19/09/2023
Hoy desperté tempranito, de muy buen ánimo, y me dispuse a limpiar mi sala de TV a la que hace tiempo no le dedicaba un trapazo. Tengo muchos marcos con fotografías en esa sala, sobre todo fotografías de mi hija de quien estoy intensamente orgullosa; entre esos marcos hallé uno con una fotografía de mi, de hace al menos 17 años.
Me dio nostalgia verme joven y delgada; obviamente los recuerdos brotaron sin parar, y concluí que fue mi época más bonita.
En ese entonces yo tenía 24 años; unos años atrás, al menos 5 calculo, me había decidido a perder peso por segunda vez en mi vida, realmente lo logré.
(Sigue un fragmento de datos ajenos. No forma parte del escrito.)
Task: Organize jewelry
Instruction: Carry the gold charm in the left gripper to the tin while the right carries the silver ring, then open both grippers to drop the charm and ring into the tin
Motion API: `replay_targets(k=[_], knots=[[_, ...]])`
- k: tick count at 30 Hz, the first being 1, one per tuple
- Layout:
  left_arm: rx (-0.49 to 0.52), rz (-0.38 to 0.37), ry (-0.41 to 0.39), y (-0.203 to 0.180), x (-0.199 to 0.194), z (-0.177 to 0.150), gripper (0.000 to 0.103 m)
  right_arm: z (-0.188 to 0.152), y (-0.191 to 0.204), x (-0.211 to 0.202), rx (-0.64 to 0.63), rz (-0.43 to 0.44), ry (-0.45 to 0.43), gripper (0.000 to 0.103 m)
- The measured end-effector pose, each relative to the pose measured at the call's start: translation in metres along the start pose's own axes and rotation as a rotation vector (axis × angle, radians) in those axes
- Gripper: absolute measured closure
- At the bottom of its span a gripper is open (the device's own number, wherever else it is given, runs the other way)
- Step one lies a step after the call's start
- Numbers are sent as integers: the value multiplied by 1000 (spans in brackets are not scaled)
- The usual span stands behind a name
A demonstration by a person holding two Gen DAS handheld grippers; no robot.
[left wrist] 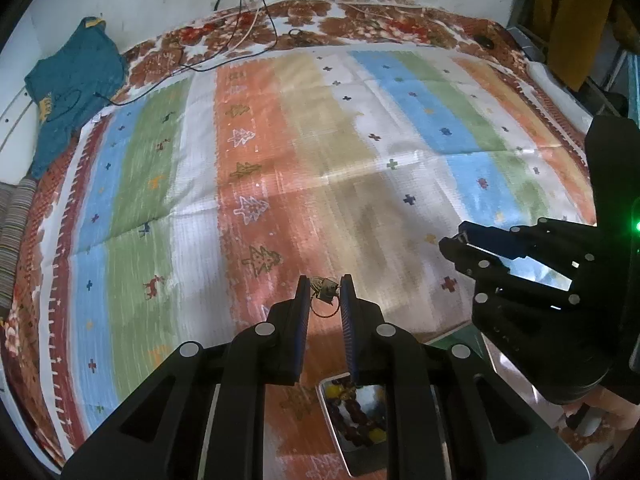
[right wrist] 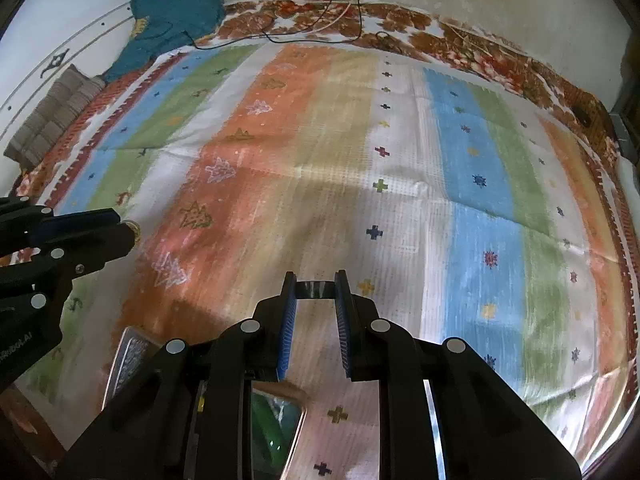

Esta vez llegué a pesar 55kg y me veía espectacular.
Toda la ropa me lucía bien, y vestirme no era ningún problema.
Salía y le mostraba al mundo lo bella que era…
Así, con ese lindo cuerpo disfruté unos 10 años, haciendo de todo para conservarme, privándome de comer cosas procesadas y cualquiera que viniera en una envoltura o tuviera azúcar. Aborrecía el pan dulce, y el café lo tomaba solo: sin azúcar, ni crema o leche. Corría todos los días al menos media hora o 40 minutos… ¡Que tiempos! Y como dicen las abuelitas: “Juventud, divino tesoro”.
Al día de hoy, hay momentos que de sólo vestirme sudo. Ponerme un jean es lo más difícil, y siempre es como una ruleta porque nunca estoy segura si me quedará bien o va a estar extremadamente justo…
Debo contarles también que llevar zapatos me resulta sumamente molesto para la tarde; es decir, para las 12 del mediodía los zapatos me calan porque los pies se me hinchan. Siempre tengo marcas en los pies debido a la hinchazón.
Me volví adicta a la Coca-Cola y estoy luchando para dejar de tomarla; siento y creo que es mi peor ruina.
No puedo, ni debo seguir con este ritmo de vida, sintiendo cómo cada día me desvanezco y doy paso a la silueta de una persona que desconozco y aborrezco con todas mis fuerzas. No quiero seguir siendo una gorda por el resto de mi vida. Me resigno a aceptar que el tiempo sigue pasando en mi, que no soy una jovencita, y no anhelo serlo nuevamente, pero no me resigno a aceptar que soy una mujer de talla extra grande y no luchar por dejar de serlo…
Me gustaría saber qué me llevó a descuidar mis decisiones alimenticias, o sea ¿qué es lo que cambió en mi mente, que no puedo tomar la rienda y hacer lo propio para bajar de kilos?, ¿por qué me resulta tan satisfactorio comer un pan por la mañana, y el café con crema “de la que engorda”?. Amo cocinar para deleitar a mi familia, amo sentarnos los tres a la mesa y observar cómo disfrutan de una buena comida. Me gusta cocinar y saborear lo que preparo, pero creo que tengo que parar… tengo que hacer un alto y reiniciar esa costumbre a algo mas ligero o a porciones más adecuadas.
Al terminar de escribir esto, me voy a poner un recordatorio en el refrigerador, para no perder de vista empezar a buscar y elegir platillos más ligeros, y hasta equivalencias caloricas. Eso haré.
Por hoy creo que dejaré este post hasta aquí, esperando que este desahogo sea parte de un proceso de cambios.
Con amor, para mi y las personas que transitan por este mismo conflicto.